El sujeto de la Esperanza
La cuestión del sujeto de la esperanza es abordada por Tomás de Aquino en ST II-II c.18 dando por supuesto que: el Homo Viator es el portador de la misma (a.4). Esta obviedad solo puede indicar que ha tratado anteriormente tal aspecto, específicamente al referirse al fin último del hombre. Ya que como él mismo refiere: el objeto principal de la esperanza es la bienaventuranza eterna (a.2 resp).
Seguiremos la línea argumental, haciendo énfasis en el sentido ontológico
de la noción de “sujeto” como “Homo Viator”; ya que nos hemos ocupado de la
definición esencial de esperanza con anterioridad (c.17). Así pues, tendremos
la oportunidad de contemplar la relación entre la virtud de la esperanza y el
fin último del hombre; considerando que la virtud es lo que hace bueno
al que la posee y torna buenas las obras del mismo (S.T. I-II, c.56, a.3, con)
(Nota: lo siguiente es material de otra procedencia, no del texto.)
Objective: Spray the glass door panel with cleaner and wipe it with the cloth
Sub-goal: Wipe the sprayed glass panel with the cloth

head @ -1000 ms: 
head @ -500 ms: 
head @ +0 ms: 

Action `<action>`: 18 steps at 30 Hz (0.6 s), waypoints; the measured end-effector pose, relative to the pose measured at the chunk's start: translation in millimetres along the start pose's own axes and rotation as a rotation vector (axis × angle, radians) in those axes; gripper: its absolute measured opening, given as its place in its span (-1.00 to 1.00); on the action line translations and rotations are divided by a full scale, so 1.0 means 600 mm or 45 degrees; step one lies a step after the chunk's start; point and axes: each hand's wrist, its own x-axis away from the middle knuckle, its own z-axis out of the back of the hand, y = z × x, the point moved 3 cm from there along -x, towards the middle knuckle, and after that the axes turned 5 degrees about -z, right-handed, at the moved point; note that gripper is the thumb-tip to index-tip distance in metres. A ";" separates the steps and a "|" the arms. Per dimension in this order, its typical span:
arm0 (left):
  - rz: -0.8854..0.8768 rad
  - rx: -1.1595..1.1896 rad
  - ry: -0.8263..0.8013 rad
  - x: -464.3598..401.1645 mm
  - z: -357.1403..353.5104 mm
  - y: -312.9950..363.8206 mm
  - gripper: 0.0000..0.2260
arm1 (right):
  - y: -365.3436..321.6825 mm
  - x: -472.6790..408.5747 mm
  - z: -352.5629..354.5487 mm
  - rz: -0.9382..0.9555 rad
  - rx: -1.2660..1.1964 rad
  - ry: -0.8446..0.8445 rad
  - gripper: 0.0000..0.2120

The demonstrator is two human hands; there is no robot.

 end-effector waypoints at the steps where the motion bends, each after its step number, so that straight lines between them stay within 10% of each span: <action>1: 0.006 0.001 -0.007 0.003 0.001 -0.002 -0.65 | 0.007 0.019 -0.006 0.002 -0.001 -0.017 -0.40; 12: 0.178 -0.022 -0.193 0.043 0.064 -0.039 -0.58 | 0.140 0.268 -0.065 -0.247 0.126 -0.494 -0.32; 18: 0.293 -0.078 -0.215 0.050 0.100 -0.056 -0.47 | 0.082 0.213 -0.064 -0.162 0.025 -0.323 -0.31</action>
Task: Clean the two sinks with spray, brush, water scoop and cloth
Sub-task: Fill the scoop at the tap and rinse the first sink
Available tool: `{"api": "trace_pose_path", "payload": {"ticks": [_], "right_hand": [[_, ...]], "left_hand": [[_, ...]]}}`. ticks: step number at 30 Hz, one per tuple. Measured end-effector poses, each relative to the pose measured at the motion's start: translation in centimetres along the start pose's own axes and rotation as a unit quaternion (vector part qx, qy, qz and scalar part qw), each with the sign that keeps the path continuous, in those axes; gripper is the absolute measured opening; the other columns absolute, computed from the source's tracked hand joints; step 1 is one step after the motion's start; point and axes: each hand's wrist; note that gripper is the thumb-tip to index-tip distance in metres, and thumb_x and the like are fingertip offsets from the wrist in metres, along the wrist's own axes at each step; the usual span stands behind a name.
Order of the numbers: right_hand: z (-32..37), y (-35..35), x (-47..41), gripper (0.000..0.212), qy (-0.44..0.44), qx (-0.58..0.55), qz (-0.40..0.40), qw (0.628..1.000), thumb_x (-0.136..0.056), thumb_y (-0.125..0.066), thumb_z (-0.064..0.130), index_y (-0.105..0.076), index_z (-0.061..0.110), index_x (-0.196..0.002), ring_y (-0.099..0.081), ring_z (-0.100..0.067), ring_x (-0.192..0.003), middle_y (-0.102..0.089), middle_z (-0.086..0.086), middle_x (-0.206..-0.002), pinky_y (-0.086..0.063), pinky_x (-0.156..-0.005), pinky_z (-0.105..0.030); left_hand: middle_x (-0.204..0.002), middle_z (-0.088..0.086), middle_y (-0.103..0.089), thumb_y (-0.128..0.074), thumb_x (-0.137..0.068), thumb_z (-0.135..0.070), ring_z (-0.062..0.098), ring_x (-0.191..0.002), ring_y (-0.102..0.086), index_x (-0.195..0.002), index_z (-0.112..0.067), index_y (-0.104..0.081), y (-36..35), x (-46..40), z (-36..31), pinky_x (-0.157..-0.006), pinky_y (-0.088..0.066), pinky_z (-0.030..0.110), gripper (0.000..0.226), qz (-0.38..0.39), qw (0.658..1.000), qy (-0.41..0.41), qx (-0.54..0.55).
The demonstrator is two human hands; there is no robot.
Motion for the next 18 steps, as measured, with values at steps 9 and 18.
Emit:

Como existente concreto, el Homo Viator es un ser complejo. Para
comprenderlo es necesario tener presente la unidad que acompaña siempre al no-ser-aún,
distinguiendo diversos componentes por vía de análisis, para luego concebirlo
como una síntesis: a) su dimensión cósmica, en cuanto no-ser-aún; b) la
específicamente humana, en cuanto individual e intersubjetiva; c) teleológica:
en cuanto llamado a la plenitud; por último, d) en cuanto a su condición
itinerante: implica una incertidumbre existencial.